Enhancing the brightness of quantum dot light emitting diodes by multilayer hetero-structures

Abstract

Quantum dots (QDs) show great promise for use in nanotechnology, owing to their high quantum efficiency, color tenability, narrow emission, and high luminescence efficiency. As a new generation of light emitting device (LED), QD-LEDs have attracted a great deal of attention in displays and lighting. In order to meet the commercial requirements, the brightness of QD-LEDs need to be further improved. In this work, we propose multilayer hetero-structures on a SiO2 substrate, which provides multiple reflective bands with the very high reflective efficiency nearly up to 100%. Electric field distributes mostly in the superficial layer.

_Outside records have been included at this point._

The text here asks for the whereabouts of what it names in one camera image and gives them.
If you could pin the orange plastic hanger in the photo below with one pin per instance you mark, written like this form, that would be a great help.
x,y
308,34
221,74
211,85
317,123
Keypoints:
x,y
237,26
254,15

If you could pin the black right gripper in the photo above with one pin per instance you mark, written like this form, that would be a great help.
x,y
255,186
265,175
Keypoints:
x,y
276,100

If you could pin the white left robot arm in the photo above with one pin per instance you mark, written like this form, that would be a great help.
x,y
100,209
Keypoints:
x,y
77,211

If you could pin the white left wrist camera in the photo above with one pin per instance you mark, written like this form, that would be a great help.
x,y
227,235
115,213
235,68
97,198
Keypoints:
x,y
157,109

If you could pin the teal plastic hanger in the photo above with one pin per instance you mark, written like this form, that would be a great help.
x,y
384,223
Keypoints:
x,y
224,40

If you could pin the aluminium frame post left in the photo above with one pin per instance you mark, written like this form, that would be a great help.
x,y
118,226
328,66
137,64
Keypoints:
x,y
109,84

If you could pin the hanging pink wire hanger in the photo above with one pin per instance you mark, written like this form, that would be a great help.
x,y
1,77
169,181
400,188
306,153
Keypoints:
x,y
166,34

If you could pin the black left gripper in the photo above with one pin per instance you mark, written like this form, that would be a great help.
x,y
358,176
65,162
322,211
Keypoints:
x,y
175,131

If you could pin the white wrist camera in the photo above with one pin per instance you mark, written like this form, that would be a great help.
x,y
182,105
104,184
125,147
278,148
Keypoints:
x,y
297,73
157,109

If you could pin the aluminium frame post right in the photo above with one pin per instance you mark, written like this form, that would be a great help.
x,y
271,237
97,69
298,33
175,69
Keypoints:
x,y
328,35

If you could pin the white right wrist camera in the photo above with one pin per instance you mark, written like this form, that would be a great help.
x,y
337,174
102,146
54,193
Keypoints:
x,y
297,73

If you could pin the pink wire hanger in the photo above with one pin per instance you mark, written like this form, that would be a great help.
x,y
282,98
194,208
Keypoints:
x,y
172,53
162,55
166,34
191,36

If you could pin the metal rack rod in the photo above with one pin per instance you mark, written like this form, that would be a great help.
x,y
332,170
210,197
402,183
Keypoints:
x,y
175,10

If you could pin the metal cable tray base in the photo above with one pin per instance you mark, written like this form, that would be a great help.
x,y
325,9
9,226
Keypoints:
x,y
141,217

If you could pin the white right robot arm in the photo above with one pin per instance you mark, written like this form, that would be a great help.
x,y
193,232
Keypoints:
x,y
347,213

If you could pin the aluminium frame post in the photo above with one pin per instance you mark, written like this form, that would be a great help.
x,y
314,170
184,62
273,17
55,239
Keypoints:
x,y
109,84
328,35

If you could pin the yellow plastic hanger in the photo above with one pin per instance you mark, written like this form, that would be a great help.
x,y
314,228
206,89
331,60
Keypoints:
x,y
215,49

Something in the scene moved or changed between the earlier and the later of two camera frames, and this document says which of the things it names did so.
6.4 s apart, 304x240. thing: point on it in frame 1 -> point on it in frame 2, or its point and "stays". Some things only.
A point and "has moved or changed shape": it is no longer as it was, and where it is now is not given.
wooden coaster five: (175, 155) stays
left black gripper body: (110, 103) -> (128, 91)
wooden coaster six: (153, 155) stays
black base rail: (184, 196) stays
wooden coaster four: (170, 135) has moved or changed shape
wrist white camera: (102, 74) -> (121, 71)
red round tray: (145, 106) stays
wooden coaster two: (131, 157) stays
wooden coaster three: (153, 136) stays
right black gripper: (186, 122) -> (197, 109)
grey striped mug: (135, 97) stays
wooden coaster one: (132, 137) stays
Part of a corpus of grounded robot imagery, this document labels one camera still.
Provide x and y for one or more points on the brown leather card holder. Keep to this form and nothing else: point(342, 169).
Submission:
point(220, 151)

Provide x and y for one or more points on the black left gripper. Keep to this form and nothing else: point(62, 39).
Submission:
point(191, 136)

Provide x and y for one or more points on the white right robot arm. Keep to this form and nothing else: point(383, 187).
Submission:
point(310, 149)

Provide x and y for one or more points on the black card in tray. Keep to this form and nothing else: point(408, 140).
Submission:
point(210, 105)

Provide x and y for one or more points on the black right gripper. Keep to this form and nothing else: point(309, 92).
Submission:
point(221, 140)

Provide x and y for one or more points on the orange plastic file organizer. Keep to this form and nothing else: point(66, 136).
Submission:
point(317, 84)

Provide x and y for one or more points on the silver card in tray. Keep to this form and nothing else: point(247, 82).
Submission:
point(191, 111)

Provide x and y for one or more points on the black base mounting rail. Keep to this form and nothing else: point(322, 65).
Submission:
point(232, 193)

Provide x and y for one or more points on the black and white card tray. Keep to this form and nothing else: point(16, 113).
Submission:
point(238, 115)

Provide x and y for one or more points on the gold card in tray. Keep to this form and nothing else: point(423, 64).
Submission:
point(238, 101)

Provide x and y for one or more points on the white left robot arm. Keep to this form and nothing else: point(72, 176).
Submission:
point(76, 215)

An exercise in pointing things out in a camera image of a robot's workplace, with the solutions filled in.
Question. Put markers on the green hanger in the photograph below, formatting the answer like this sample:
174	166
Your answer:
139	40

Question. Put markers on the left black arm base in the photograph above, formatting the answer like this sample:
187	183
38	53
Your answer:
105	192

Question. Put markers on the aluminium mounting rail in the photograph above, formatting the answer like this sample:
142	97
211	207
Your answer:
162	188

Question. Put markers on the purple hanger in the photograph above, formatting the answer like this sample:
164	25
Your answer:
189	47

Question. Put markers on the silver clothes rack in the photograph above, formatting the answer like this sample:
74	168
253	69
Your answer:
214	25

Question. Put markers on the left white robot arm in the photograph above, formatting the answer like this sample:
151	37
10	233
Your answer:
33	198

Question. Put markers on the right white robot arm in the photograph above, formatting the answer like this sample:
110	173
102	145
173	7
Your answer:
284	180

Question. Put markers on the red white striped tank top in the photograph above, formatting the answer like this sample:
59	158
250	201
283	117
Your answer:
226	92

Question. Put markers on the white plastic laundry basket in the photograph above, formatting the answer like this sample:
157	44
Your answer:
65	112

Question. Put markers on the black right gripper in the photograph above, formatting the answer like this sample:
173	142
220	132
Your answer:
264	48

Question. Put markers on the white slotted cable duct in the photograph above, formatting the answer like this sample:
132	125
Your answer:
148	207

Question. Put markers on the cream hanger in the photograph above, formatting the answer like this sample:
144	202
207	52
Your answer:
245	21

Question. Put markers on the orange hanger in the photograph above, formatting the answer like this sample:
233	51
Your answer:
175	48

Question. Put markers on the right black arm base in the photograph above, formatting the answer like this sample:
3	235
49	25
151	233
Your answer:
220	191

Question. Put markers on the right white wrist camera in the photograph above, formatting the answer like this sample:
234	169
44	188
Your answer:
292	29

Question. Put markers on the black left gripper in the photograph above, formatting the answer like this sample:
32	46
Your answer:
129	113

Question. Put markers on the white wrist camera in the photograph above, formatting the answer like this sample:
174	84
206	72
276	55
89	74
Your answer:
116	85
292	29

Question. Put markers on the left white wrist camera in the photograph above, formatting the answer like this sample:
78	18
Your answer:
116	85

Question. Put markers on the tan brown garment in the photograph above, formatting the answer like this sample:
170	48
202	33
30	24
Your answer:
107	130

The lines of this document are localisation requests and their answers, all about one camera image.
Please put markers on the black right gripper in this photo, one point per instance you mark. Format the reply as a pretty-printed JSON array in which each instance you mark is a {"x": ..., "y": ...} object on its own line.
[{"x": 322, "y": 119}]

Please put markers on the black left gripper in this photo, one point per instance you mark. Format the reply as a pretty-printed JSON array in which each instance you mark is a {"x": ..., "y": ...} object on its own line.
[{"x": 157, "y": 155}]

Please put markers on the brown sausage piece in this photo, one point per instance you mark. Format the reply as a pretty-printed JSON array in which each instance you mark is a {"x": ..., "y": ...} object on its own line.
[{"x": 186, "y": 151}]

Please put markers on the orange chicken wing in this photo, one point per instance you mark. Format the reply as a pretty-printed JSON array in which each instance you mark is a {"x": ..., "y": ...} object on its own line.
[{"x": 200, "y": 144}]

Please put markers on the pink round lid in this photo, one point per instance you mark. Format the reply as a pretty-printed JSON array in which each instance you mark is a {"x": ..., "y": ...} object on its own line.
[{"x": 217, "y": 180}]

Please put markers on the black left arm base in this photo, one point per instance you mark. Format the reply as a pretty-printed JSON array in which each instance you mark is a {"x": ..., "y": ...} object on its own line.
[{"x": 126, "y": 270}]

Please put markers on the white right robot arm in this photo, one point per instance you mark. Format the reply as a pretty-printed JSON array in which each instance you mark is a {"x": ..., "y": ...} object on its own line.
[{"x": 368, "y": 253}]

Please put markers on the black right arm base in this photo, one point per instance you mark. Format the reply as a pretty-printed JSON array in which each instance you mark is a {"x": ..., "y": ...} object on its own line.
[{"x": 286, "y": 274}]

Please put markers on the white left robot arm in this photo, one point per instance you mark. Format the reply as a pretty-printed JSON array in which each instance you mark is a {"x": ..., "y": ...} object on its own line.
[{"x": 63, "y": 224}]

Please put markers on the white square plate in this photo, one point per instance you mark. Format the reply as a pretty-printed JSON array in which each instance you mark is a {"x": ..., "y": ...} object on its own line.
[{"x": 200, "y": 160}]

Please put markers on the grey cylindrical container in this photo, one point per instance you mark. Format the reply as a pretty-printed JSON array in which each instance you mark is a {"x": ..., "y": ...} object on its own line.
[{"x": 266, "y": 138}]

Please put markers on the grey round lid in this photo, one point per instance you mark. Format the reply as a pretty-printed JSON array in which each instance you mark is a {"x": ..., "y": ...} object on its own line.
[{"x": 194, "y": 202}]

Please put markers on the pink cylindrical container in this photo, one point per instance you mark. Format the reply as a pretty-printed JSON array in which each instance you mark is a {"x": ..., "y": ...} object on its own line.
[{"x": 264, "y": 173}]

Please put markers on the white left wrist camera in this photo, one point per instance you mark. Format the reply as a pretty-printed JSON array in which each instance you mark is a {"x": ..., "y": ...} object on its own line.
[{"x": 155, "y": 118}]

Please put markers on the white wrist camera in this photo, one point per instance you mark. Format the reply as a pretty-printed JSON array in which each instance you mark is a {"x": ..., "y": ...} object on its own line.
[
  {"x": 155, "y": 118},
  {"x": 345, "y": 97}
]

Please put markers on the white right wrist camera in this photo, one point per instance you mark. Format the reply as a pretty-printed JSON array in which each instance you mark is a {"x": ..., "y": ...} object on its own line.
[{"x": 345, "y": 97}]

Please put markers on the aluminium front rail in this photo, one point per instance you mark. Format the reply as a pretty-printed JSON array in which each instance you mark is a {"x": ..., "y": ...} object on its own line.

The proposed structure provides highly multiband reflection covering the emission peaks of QDs in LEDs, so it can enhance QDs' fluorescence and enhance the brightness of QD-LEDs eventually. We investigated four typical emission wavelengths, mainly aimed at red QD-LEDs and infrared QD-LEDs, which correspond to the applications of displays, infrared illumination, optical communication and so on. The total reflection bands can be adjusted according to practical requirements by tuning the thickness of per layer. One fabrication procedure can be used for different kinds QDs or the same kind QD with different sizes without changing their processing properties. The proposed structure has fewer flat layers compared to one-dimensional photonic crystals, which leads to lower cost and easier fabrications.